— WHAT THE EXERCISE ASKS —
Repeat every record below, word for word.

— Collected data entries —

☆ ☆ ☆

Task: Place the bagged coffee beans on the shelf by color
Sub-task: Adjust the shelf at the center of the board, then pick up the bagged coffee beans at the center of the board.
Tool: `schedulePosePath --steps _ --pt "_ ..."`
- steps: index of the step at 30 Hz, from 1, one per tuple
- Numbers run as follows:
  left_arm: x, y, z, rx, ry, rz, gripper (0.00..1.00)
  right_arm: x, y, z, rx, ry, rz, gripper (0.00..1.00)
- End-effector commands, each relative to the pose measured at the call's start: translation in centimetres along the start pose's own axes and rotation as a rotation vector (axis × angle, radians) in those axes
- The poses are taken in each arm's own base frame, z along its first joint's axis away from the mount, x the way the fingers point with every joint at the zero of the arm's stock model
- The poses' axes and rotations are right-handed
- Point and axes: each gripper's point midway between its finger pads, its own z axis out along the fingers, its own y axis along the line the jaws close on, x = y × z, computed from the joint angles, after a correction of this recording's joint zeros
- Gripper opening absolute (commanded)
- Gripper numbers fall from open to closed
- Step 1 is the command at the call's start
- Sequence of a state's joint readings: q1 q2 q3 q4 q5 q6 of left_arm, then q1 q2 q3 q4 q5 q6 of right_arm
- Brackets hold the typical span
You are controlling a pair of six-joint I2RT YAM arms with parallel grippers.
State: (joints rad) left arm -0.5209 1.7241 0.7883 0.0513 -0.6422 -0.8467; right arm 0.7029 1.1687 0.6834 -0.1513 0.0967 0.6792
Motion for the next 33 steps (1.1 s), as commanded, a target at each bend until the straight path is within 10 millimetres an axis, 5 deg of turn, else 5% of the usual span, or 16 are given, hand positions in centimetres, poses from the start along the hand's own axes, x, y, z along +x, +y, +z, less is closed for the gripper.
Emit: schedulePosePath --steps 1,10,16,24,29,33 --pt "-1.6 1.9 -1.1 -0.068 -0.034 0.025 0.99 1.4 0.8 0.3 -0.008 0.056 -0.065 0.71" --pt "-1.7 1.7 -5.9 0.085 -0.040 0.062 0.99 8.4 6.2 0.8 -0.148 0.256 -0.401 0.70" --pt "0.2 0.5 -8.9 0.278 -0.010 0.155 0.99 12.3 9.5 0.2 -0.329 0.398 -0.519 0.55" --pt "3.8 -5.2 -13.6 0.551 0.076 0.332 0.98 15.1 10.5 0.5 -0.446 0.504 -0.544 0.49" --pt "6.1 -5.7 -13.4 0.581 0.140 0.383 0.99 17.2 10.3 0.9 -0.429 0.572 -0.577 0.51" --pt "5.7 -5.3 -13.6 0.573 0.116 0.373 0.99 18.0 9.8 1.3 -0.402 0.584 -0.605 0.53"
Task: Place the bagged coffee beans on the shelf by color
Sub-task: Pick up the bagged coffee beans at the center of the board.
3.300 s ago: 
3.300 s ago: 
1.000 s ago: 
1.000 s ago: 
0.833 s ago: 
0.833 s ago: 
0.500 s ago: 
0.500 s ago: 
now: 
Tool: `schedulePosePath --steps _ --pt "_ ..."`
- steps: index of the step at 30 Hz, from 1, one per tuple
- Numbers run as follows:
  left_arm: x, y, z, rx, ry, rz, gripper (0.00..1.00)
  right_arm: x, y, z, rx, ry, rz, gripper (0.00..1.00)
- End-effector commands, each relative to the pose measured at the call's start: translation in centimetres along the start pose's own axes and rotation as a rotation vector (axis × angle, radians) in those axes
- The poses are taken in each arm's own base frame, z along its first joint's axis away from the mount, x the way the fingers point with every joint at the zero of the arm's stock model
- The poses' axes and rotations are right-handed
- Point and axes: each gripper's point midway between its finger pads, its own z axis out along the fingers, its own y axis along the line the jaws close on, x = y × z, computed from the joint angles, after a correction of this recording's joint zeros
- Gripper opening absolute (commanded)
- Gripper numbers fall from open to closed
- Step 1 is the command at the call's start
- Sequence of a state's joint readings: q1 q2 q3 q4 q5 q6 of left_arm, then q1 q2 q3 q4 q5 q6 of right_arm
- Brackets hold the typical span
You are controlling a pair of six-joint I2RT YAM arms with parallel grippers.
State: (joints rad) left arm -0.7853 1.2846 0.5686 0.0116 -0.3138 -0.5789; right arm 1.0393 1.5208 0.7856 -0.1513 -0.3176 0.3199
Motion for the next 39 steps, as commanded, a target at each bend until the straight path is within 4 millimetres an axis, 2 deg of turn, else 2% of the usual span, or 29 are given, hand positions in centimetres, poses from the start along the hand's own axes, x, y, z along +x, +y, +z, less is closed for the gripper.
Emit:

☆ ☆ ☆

— SOLVED EXERCISE —
Task: Place the bagged coffee beans on the shelf by color
Sub-task: Adjust the shelf at the center of the board, then pick up the bagged coffee beans at the center of the board.
Tool: `schedulePosePath --steps _ --pt "_ ..."`
- steps: index of the step at 30 Hz, from 1, one per tuple
- Numbers run as follows:
  left_arm: x, y, z, rx, ry, rz, gripper (0.00..1.00)
  right_arm: x, y, z, rx, ry, rz, gripper (0.00..1.00)
- End-effector commands, each relative to the pose measured at the call's start: translation in centimetres along the start pose's own axes and rotation as a rotation vector (axis × angle, radians) in those axes
- The poses are taken in each arm's own base frame, z along its first joint's axis away from the mount, x the way the fingers point with every joint at the zero of the arm's stock model
- The poses' axes and rotations are right-handed
- Point and axes: each gripper's point midway between its finger pads, its own z axis out along the fingers, its own y axis along the line the jaws close on, x = y × z, computed from the joint angles, after a correction of this recording's joint zeros
- Gripper opening absolute (commanded)
- Gripper numbers fall from open to closed
- Step 1 is the command at the call's start
- Sequence of a state's joint readings: q1 q2 q3 q4 q5 q6 of left_arm, then q1 q2 q3 q4 q5 q6 of right_arm
- Brackets hold the typical span
You are controlling a pair of six-joint I2RT YAM arms with parallel grippers.
State: (joints rad) left arm -0.5209 1.7241 0.7883 0.0513 -0.6422 -0.8467; right arm 0.7029 1.1687 0.6834 -0.1513 0.0967 0.6792
Motion for the next 33 steps (1.1 s), as commanded, a target at each bend until the straight path is within 10 millimetres an axis, 5 deg of turn, else 5% of the usual span, or 16 are given, hand positions in centimetres, poses from the start along the hand's own axes, x, y, z along +x, +y, +z, less is closed for the gripper.
Emit: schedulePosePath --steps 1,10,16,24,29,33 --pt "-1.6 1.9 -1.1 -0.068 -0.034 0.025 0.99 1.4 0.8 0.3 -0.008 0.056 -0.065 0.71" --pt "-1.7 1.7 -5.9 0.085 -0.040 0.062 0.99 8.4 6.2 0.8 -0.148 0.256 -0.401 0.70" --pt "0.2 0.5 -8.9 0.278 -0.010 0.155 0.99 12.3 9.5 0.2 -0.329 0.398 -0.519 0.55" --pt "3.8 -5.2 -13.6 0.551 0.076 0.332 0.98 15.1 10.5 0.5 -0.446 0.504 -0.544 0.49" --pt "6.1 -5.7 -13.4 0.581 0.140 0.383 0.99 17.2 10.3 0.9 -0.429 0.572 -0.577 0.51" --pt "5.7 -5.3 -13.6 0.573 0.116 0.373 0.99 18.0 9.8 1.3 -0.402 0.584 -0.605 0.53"
Task: Place the bagged coffee beans on the shelf by color
Sub-task: Pick up the bagged coffee beans at the center of the board.
3.300 s ago: 
3.300 s ago: 
1.000 s ago: 
1.000 s ago: 
0.833 s ago: 
0.833 s ago: 
0.500 s ago: 
0.500 s ago: 
now: 
Tool: `schedulePosePath --steps _ --pt "_ ..."`
- steps: index of the step at 30 Hz, from 1, one per tuple
- Numbers run as follows:
  left_arm: x, y, z, rx, ry, rz, gripper (0.00..1.00)
  right_arm: x, y, z, rx, ry, rz, gripper (0.00..1.00)
- End-effector commands, each relative to the pose measured at the call's start: translation in centimetres along the start pose's own axes and rotation as a rotation vector (axis × angle, radians) in those axes
- The poses are taken in each arm's own base frame, z along its first joint's axis away from the mount, x the way the fingers point with every joint at the zero of the arm's stock model
- The poses' axes and rotations are right-handed
- Point and axes: each gripper's point midway between its finger pads, its own z axis out along the fingers, its own y axis along the line the jaws close on, x = y × z, computed from the joint angles, after a correction of this recording's joint zeros
- Gripper opening absolute (commanded)
- Gripper numbers fall from open to closed
- Step 1 is the command at the call's start
- Sequence of a state's joint readings: q1 q2 q3 q4 q5 q6 of left_arm, then q1 q2 q3 q4 q5 q6 of right_arm
- Brackets hold the typical span
You are controlling a pair of six-joint I2RT YAM arms with parallel grippers.
State: (joints rad) left arm -0.7853 1.2846 0.5686 0.0116 -0.3138 -0.5789; right arm 1.0393 1.5208 0.7856 -0.1513 -0.3176 0.3199
Motion for the next 39 steps, as commanded, a target at each bend until the straight path is within 4 millimetres an axis, 2 deg of turn, else 2% of the usual span, or 29 are given, hand positions in centimetres, poses from the start along the hand's own axes, x, y, z along +x, +y, +z, less is closed for the gripper.
Emit:

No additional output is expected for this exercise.